If the history of ESG (environment, social and governance) shows us one thing, it’s that the concept is a lot older than we might think.
And it’s grown exponentially. Love it or hate it, ESG now impacts almost every organisation. Experts recently claimed that financial firms worldwide would have “no choice” but to embrace it.
The history of ESG
The modern concept of ESG, which we’re so familiar with today, took shape in the mid-2000s. However, the principles behind ESG are decades, maybe even centuries, old. It depends on where you draw the line.
Theoretically, we could look at improving basic labour conditions during the industrial revolution as efforts in the “S” and “G” categories.
Throughout the 20th century, we have seen plenty of campaigns pressuring companies into fairer, more sustainable business practices.
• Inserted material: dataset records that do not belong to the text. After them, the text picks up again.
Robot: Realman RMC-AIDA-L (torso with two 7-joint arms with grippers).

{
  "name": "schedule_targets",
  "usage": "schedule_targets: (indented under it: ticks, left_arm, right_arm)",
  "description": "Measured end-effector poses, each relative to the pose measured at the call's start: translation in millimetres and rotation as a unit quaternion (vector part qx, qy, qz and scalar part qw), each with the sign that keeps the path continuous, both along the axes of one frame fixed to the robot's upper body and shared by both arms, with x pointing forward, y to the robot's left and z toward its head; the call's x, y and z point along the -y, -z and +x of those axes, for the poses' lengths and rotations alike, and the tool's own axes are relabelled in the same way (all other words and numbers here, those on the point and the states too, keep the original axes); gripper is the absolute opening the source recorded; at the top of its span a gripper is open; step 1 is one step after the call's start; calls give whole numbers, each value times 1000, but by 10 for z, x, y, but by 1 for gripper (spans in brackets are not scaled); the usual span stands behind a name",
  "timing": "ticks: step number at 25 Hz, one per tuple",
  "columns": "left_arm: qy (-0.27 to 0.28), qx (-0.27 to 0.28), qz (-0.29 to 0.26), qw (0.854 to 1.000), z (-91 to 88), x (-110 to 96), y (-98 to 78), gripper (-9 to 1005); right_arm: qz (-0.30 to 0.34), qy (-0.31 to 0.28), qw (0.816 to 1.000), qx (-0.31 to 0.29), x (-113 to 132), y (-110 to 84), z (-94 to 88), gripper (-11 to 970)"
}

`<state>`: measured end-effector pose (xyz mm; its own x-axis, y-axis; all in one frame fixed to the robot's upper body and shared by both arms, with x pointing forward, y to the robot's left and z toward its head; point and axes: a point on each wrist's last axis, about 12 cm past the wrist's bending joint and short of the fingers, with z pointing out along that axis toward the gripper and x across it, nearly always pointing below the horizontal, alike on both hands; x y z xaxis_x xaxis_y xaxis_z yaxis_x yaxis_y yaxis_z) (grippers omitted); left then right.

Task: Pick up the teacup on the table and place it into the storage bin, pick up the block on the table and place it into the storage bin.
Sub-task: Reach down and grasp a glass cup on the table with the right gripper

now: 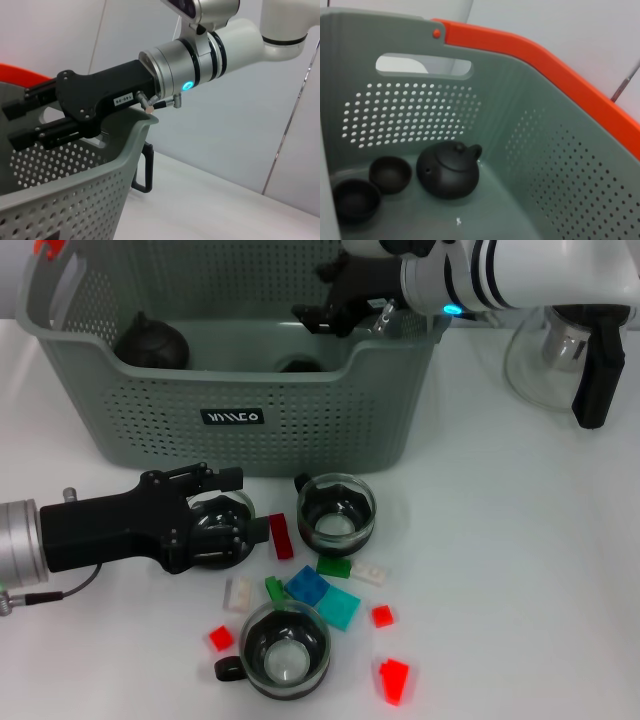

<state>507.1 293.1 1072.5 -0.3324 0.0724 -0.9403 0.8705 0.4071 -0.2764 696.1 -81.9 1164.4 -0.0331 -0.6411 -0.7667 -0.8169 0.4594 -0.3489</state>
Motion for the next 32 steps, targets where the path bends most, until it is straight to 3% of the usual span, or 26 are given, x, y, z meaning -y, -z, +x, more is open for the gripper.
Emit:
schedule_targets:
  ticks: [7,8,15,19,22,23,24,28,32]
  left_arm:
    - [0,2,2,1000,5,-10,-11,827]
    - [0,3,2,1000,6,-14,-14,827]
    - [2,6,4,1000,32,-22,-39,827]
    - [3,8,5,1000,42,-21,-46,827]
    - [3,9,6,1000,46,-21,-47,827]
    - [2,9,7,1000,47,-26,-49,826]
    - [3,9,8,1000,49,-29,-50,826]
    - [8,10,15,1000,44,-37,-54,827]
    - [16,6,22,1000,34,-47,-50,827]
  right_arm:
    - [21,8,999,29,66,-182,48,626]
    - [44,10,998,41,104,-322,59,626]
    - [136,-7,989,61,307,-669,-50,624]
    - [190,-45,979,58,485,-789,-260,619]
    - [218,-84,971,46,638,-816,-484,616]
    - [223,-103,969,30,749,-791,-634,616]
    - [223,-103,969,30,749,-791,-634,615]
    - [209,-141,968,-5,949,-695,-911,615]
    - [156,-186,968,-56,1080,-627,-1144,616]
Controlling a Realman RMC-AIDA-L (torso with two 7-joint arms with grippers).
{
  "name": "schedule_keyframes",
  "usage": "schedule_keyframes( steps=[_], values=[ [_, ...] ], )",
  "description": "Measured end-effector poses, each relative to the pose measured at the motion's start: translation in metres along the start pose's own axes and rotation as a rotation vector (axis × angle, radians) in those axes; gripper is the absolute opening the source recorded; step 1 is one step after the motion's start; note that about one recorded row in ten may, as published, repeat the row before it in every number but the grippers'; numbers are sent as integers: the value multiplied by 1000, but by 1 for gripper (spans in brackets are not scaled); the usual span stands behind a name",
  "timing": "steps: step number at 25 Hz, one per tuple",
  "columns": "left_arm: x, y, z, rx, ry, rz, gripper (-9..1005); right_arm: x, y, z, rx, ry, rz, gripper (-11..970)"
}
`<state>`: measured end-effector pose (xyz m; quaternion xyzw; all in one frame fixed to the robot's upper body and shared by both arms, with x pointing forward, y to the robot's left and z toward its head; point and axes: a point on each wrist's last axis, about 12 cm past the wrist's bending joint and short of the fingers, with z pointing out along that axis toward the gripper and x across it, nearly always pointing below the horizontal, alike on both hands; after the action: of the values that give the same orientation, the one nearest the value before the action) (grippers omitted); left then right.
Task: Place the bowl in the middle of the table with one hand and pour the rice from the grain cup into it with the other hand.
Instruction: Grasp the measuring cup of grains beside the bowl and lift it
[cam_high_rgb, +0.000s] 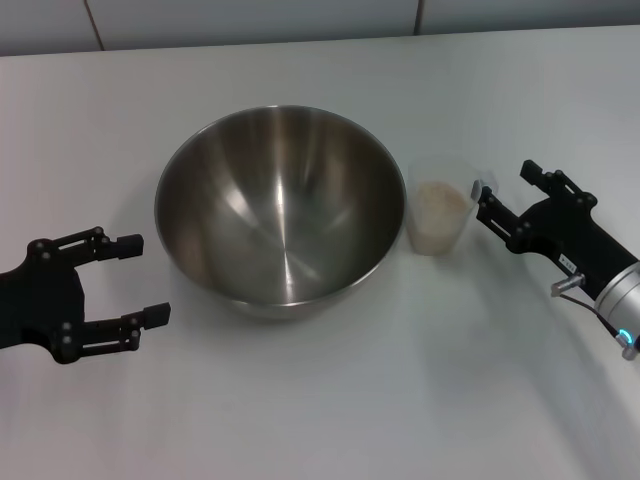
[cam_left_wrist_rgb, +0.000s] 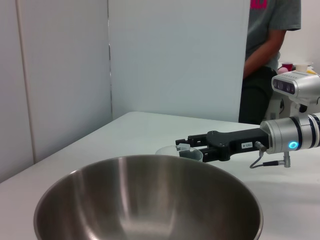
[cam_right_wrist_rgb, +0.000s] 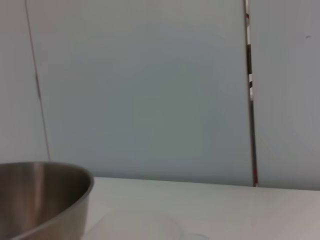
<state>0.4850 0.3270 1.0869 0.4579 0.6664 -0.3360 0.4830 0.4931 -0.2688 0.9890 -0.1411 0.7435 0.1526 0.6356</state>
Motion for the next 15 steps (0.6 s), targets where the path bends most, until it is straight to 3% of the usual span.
schedule_keyframes(
  steps=[4,10,15],
  values=[
    [0,0,0,-1,0,-1,813,1,0,-2,5,3,-6,676],
    [1,-1,-1,-3,1,-3,813,2,0,-3,3,4,-6,467],
    [2,-2,-1,-4,1,4,813,2,0,-3,1,6,-8,374]
  ],
)
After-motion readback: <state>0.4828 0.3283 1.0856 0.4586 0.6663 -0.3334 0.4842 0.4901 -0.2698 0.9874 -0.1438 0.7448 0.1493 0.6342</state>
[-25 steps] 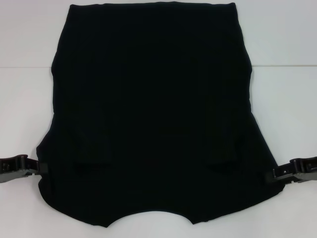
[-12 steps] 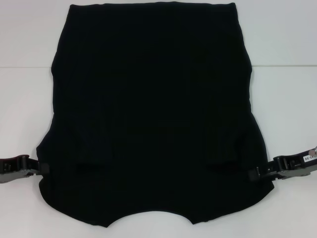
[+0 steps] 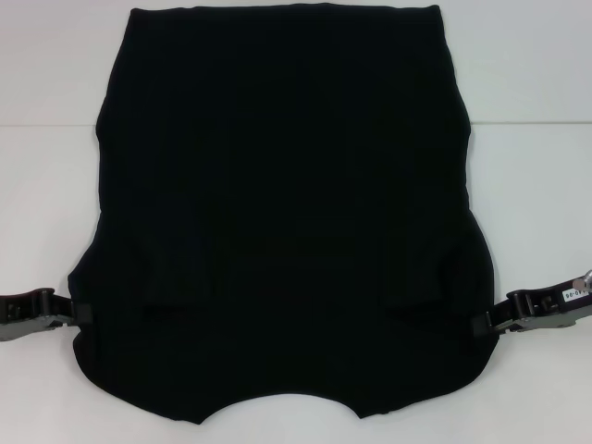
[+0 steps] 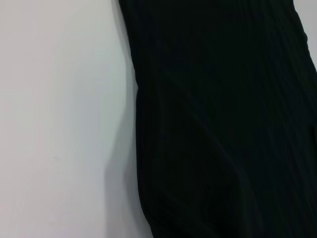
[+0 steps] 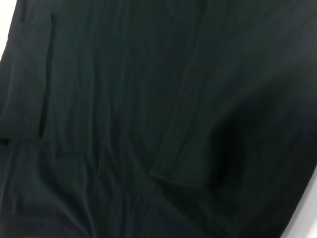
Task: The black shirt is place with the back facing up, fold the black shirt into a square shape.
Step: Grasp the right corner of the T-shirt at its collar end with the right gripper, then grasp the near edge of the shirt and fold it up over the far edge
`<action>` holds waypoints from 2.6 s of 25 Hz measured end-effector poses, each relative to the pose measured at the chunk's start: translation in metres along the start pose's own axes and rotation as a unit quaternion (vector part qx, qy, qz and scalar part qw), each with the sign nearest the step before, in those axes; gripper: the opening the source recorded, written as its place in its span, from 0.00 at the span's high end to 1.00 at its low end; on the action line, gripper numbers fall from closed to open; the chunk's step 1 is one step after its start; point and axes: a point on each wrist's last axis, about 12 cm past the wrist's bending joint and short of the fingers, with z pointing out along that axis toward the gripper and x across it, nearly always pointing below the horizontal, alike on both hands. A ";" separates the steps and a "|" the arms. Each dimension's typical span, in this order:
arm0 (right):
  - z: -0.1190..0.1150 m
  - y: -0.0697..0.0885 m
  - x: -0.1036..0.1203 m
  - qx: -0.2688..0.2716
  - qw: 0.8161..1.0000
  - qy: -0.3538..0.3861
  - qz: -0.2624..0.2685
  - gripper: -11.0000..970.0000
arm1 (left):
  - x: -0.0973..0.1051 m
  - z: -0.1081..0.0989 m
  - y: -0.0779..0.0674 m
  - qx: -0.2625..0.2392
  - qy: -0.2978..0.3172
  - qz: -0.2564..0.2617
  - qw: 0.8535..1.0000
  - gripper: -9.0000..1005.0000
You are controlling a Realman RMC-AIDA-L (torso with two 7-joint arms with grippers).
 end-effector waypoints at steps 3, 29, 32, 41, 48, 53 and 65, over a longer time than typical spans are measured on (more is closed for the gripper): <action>0.001 0.000 0.000 0.000 1.000 0.001 -0.001 0.66 | 0.000 0.000 0.000 0.000 0.000 0.000 1.000 0.96; -0.038 -0.021 0.056 -0.043 0.996 0.067 0.034 0.93 | 0.022 -0.006 -0.022 0.064 0.143 0.031 0.987 0.96; -0.045 -0.026 0.068 -0.049 0.995 0.076 0.045 0.93 | 0.028 -0.006 -0.022 0.068 0.157 0.028 0.985 0.96; -0.057 -0.036 0.086 -0.053 0.994 0.063 0.065 0.93 | 0.046 -0.009 -0.028 0.111 0.201 0.030 0.973 0.96; -0.062 -0.027 0.067 -0.081 0.996 0.027 0.033 0.93 | 0.033 -0.007 -0.031 0.116 0.170 0.037 0.978 0.96; -0.069 -0.013 0.056 -0.143 0.990 -0.011 0.002 0.93 | 0.017 -0.003 -0.039 0.119 0.148 0.042 0.981 0.96; -0.093 -0.009 0.031 -0.184 0.974 -0.131 -0.006 0.93 | -0.030 0.004 -0.062 0.137 0.057 0.031 0.988 0.96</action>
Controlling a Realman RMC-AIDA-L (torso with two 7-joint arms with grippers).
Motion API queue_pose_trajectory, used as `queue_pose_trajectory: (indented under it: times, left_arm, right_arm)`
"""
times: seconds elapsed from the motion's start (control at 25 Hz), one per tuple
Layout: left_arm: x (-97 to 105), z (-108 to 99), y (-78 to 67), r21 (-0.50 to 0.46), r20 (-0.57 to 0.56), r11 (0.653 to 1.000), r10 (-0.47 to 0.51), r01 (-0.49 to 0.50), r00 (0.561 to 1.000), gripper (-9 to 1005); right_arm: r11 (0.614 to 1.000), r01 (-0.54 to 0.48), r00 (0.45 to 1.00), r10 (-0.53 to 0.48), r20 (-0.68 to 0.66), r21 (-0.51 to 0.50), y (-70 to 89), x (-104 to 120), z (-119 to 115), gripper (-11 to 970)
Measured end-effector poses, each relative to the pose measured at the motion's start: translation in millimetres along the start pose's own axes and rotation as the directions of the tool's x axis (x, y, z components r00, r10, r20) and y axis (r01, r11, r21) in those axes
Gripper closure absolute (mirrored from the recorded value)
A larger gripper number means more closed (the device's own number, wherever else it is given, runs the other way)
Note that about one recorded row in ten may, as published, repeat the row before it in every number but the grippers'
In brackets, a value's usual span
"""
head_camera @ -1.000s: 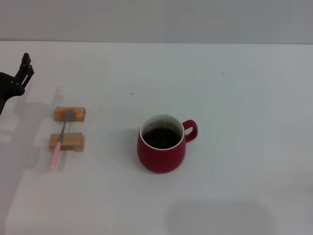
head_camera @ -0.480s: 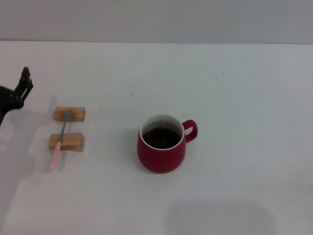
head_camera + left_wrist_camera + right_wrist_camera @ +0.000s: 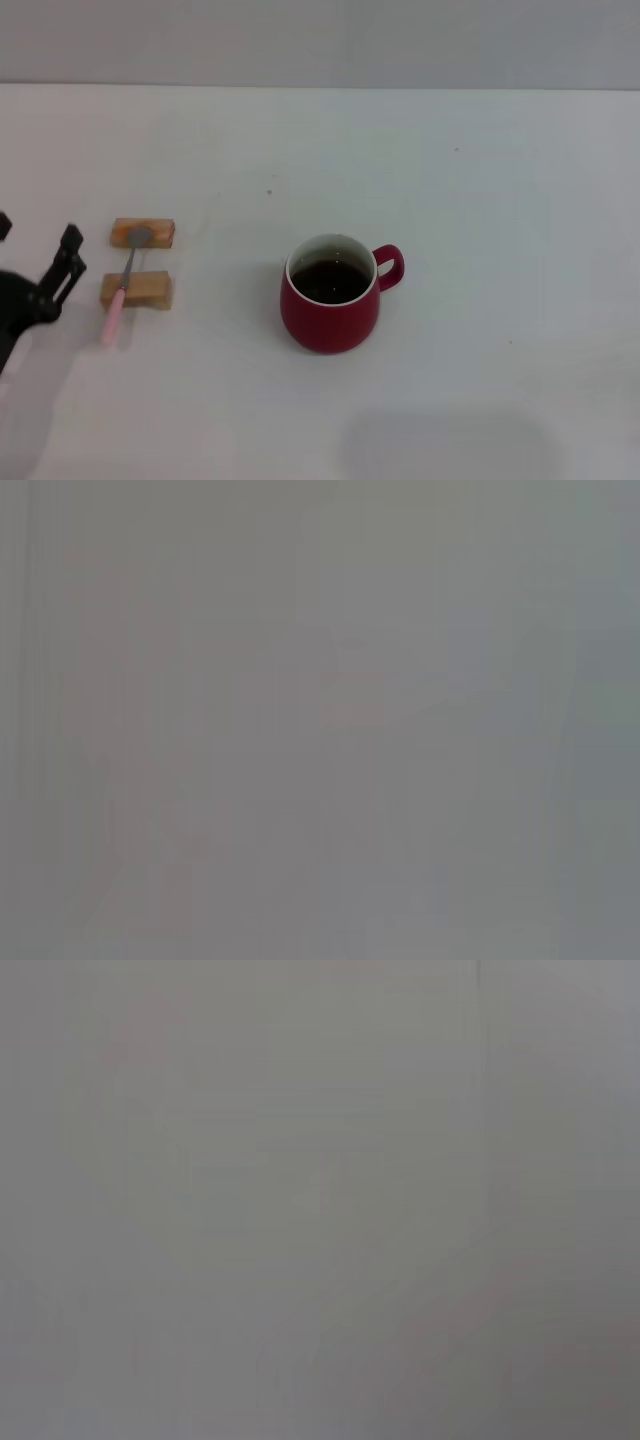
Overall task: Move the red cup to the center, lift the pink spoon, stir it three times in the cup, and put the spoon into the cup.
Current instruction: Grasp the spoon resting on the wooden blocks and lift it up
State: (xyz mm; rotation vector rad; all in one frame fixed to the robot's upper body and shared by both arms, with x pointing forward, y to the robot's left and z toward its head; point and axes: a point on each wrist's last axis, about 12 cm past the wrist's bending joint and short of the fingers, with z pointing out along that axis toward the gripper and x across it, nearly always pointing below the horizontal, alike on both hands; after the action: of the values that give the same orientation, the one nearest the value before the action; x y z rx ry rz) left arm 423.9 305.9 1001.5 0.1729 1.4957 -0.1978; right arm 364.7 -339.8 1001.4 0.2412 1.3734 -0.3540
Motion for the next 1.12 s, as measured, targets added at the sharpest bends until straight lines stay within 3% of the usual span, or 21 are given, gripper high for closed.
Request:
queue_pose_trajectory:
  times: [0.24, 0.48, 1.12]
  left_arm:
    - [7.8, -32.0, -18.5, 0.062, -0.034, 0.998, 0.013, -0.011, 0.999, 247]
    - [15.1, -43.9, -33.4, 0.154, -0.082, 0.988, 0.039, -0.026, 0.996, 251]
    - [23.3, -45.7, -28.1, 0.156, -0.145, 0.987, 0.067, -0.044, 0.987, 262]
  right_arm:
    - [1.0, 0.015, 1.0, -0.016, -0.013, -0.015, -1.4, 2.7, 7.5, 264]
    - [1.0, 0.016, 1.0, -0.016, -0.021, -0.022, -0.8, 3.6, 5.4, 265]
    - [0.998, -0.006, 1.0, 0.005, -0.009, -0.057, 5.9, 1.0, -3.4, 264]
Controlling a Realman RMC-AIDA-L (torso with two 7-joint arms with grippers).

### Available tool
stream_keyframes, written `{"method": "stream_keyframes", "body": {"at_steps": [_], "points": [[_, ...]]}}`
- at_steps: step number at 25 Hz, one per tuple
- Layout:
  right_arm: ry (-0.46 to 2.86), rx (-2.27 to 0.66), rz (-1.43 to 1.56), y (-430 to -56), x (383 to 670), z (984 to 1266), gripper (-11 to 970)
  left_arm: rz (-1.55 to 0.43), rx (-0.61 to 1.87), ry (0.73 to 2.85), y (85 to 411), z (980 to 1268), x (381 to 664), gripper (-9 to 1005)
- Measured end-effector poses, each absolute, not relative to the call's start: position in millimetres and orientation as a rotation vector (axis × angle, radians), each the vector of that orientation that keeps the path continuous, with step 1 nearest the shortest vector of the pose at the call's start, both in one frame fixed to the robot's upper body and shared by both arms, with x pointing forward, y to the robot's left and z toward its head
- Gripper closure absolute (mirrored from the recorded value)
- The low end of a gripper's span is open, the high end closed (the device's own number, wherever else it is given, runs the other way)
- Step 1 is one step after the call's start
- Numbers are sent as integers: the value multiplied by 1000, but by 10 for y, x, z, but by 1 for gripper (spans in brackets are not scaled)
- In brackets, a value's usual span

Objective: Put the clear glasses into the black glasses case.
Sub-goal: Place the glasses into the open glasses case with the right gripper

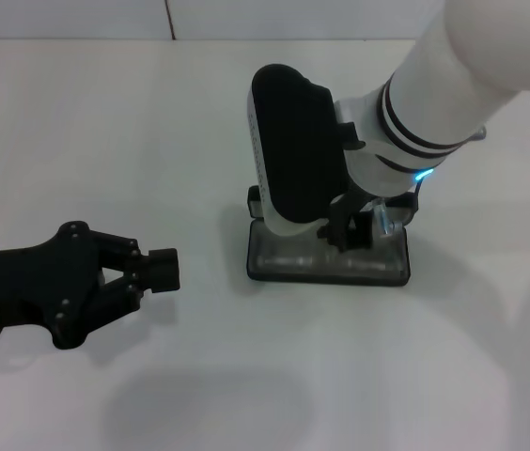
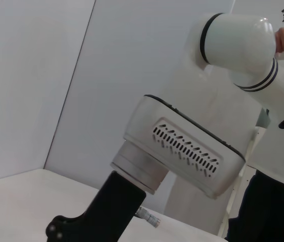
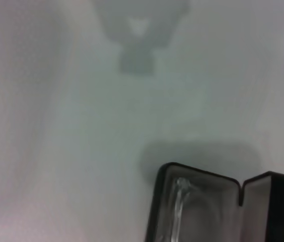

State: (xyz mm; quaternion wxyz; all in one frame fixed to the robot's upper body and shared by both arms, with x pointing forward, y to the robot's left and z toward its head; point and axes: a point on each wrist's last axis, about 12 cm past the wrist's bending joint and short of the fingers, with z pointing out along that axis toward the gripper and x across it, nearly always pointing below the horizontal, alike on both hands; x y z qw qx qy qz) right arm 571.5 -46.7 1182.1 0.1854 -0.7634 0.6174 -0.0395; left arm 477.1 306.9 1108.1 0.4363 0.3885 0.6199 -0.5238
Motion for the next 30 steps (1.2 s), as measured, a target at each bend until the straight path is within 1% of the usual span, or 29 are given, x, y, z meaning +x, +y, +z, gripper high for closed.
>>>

How well they worked is a matter of debate, but their presence isn’t under any doubt.
Examples include efforts to stop the exploitation of workers, the funding of wars or oppressive regimes like apartheid, and the introduction of corporate governance codes – legal “rulebooks” telling companies how to manage themselves.
Events like these demonstrated that governments, investors and consumers recognised the power of corporate entities to shape the world around them. Over time, this power came under more and more scrutiny.
The UN makes it official
A 2004 report from the United Nations – titled Who Cares Wins – carried what is widely considered the first mainstream mention of ESG in the modern context.
This report leaned in heavily, encouraging all business stakeholders to embrace ESG long-term. Managers, directors, investors, analysts, brokers – the report addressed them all.
These developments coincided with increased international attention on the same issues. Rapidly, people cared more about sustainability, respect and diversity in the workplace. Campaigns on these issues haven’t waned since.
Nearly two decades have passed since the publication of Who Cares Wins, and in that time, governments worldwide have updated their laws to emphasise ESG.
In the UK, the government passed the Companies Act (2006) to form the primary source of company law and essentially set standards in the “G” category.
Meanwhile, environmental laws have been passed across the globe, fuelled by the urgency of the climate crisis, the UN’s persistent rhetoric on sustainability, and international summits like COP26.
The “S” category has also seen a boost, with laws passed that criminalise discrimination and, in some cases, encourage diversity.
The backlash against ESG
As the concept has grown, so have efforts to derail it.
Most of these efforts come from the socially conservative fiscal right. Since this political movement has a strong hold over US politics, America has rapidly become the centre of ESG opposition.
The critics dismiss ESG as “woke capitalism” and say it forces companies to shy away from their maximum potential. ESG proponents argue that companies can and should incorporate the concept into a business strategy, so their success won’t be threatened.
What’s the current picture?
Now, ESG has come down to investment and reporting.
Some of the most significant investment firms in the world, like BlackRock Inc, have made ESG a top priority within their daily business. Many other firms have followed suit. In their view, ESG is here to stay, so they had better get used to it sooner than later.
But there’s still one big problem: even though stakeholders have welcomed ESG worldwide, the concept still has no uniform reporting standards.
Companies and investors measure different things and report in different ways. It gets confusing fast, especially when investors try and de-code whether their money has made a difference or not.
The solution will be a long time in the making. Global markets must standardise their reporting and metrics, and that’s no easy task.
The biggest recent stride has been the EU’s Sustainable Finance Disclosure Regulation (SFDR) – a 2019 measure to bring order to the chaotic sustainable investing market.
SFDR categorises investments based on how “green” they are and sets reporting benchmarks to ensure everyone is on the same page. Its introduction has still brought some confusion, but its future – with adjustments – is certain.
The term “ESG” has only enjoyed global prominence for two decades, but the principles feeding it are far older.
Ultimately it is all about responsible investing in ethical business practices, and it fluctuates over time depending on what different market generations care about.